BEGIN SOURCE MATERIAL
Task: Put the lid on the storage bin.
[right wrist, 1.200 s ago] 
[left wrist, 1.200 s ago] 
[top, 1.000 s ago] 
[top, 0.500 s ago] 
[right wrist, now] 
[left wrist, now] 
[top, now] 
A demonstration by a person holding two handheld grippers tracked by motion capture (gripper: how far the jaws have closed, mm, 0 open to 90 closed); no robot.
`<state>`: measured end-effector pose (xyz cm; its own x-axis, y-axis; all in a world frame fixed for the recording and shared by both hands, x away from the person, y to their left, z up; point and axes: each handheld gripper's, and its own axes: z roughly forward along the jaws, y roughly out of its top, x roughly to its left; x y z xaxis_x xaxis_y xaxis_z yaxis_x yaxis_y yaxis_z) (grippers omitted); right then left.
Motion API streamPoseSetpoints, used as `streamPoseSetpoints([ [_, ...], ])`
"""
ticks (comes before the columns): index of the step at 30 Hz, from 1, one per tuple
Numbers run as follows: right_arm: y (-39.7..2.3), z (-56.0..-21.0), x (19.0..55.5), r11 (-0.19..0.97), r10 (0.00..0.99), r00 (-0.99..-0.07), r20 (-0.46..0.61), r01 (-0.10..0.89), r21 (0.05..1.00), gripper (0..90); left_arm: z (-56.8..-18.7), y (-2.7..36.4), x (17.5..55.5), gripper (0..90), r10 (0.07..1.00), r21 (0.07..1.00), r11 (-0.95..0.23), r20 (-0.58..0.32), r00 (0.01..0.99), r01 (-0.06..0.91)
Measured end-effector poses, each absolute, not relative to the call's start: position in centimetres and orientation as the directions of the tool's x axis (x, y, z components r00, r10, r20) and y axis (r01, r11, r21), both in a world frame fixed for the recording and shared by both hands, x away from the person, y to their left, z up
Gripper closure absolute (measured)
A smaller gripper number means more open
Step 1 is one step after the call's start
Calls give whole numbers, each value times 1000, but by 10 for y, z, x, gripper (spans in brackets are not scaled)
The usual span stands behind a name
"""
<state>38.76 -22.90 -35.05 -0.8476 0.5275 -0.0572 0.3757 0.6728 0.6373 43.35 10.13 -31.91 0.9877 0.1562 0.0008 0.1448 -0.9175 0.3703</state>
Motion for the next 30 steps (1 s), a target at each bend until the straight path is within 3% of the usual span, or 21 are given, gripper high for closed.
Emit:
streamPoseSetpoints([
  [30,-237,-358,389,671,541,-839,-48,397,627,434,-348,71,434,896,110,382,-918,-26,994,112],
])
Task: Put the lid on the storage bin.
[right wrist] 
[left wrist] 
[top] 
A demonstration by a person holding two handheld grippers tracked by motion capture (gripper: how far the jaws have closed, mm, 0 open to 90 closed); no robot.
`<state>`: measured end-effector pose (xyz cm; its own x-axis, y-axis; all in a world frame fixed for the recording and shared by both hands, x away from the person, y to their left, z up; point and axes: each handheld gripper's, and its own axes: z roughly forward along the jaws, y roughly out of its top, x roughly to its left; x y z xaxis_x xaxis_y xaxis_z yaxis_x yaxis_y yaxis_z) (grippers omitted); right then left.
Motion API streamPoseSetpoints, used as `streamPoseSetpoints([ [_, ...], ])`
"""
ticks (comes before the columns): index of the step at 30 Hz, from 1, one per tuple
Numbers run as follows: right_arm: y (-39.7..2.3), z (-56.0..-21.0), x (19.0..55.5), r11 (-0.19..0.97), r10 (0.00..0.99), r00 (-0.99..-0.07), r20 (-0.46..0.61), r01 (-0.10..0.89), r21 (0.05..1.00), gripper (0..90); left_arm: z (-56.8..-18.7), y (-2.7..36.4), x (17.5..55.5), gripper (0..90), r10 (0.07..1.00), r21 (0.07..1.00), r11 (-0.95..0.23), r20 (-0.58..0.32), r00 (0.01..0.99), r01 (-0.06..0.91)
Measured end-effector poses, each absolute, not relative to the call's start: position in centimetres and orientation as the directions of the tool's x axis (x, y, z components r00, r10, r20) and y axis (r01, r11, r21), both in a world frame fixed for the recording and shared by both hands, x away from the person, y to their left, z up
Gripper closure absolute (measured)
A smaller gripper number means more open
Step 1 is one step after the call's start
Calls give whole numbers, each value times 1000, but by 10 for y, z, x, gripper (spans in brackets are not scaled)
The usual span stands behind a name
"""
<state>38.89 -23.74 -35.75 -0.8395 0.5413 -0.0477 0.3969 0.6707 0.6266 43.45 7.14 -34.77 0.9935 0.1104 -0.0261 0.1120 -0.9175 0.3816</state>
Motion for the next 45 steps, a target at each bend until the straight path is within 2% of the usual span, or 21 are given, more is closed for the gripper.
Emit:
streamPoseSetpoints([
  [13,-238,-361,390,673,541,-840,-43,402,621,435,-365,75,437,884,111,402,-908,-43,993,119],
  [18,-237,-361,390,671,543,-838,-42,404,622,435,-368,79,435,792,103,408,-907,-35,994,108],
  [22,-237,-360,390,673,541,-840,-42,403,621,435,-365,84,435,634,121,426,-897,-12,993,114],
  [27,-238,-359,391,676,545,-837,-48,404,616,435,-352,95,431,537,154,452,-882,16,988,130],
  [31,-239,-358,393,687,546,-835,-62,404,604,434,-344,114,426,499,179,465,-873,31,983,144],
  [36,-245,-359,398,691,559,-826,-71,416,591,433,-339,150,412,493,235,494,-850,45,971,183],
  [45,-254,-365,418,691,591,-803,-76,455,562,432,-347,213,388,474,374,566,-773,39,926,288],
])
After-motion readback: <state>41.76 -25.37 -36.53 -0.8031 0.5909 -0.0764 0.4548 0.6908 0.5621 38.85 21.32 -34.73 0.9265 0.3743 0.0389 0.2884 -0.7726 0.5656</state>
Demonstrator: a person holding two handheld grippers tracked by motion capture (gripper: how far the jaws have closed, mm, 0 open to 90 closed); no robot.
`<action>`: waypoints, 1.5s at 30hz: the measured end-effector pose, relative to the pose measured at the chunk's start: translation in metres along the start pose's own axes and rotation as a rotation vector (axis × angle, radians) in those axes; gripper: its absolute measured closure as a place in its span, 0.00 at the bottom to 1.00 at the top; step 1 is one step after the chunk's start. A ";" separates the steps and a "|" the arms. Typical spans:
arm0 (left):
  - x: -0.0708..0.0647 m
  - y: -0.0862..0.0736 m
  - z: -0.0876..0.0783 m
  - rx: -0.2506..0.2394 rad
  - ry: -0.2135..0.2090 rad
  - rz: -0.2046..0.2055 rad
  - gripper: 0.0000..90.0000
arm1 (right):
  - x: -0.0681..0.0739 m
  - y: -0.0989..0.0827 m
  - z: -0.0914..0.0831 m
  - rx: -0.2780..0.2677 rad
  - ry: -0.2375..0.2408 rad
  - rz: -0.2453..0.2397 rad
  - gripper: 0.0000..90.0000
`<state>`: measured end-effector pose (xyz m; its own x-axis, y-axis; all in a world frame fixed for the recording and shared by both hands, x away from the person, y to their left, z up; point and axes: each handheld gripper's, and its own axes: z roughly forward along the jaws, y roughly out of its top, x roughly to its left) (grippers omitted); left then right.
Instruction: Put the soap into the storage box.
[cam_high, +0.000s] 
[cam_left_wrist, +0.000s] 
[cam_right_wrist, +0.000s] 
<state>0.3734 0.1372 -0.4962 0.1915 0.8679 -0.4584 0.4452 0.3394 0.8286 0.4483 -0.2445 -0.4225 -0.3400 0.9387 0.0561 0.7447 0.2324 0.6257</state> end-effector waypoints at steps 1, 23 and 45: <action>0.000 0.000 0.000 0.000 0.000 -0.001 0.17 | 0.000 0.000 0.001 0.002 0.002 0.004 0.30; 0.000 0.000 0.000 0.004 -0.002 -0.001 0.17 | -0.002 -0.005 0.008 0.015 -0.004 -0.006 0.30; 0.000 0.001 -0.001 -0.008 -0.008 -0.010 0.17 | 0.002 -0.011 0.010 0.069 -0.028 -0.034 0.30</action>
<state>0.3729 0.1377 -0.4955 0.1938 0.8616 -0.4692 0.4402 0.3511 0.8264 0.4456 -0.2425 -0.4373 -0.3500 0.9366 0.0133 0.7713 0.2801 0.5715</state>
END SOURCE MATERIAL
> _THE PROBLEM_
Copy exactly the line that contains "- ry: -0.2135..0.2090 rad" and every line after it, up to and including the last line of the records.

> _TASK RESPONSE_
  - ry: -0.2135..0.2090 rad
  - rz: -0.2046..0.2055 rad
  - gripper: 0.0000..90.0000
arm1 (right):
  - x: -0.0681..0.0739 m
  - y: -0.0989..0.0827 m
  - z: -0.0914..0.0831 m
  - rx: -0.2780..0.2677 rad
  - ry: -0.2375..0.2408 rad
  - rz: -0.2453..0.2397 rad
  - gripper: 0.0000..90.0000
`<state>`: measured end-effector pose (xyz m; its own x-axis, y-axis; all in a world frame fixed for the recording and shared by both hands, x away from the person, y to their left, z up; point and axes: each handheld gripper's, and its own axes: z roughly forward along the jaws, y roughly out of its top, x roughly to its left) (grippers omitted); left then right.
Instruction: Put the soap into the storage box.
[cam_high, +0.000s] 
[cam_left_wrist, +0.000s] 
[cam_right_wrist, +0.000s] 
<state>0.3734 0.1372 -0.4962 0.1915 0.8679 -0.4584 0.4452 0.3394 0.8286 0.4483 -0.2445 -0.4225 -0.3400 0.9387 0.0561 0.7447 0.2324 0.6257</state> end-effector waypoints at steps 1, 23 and 45: <action>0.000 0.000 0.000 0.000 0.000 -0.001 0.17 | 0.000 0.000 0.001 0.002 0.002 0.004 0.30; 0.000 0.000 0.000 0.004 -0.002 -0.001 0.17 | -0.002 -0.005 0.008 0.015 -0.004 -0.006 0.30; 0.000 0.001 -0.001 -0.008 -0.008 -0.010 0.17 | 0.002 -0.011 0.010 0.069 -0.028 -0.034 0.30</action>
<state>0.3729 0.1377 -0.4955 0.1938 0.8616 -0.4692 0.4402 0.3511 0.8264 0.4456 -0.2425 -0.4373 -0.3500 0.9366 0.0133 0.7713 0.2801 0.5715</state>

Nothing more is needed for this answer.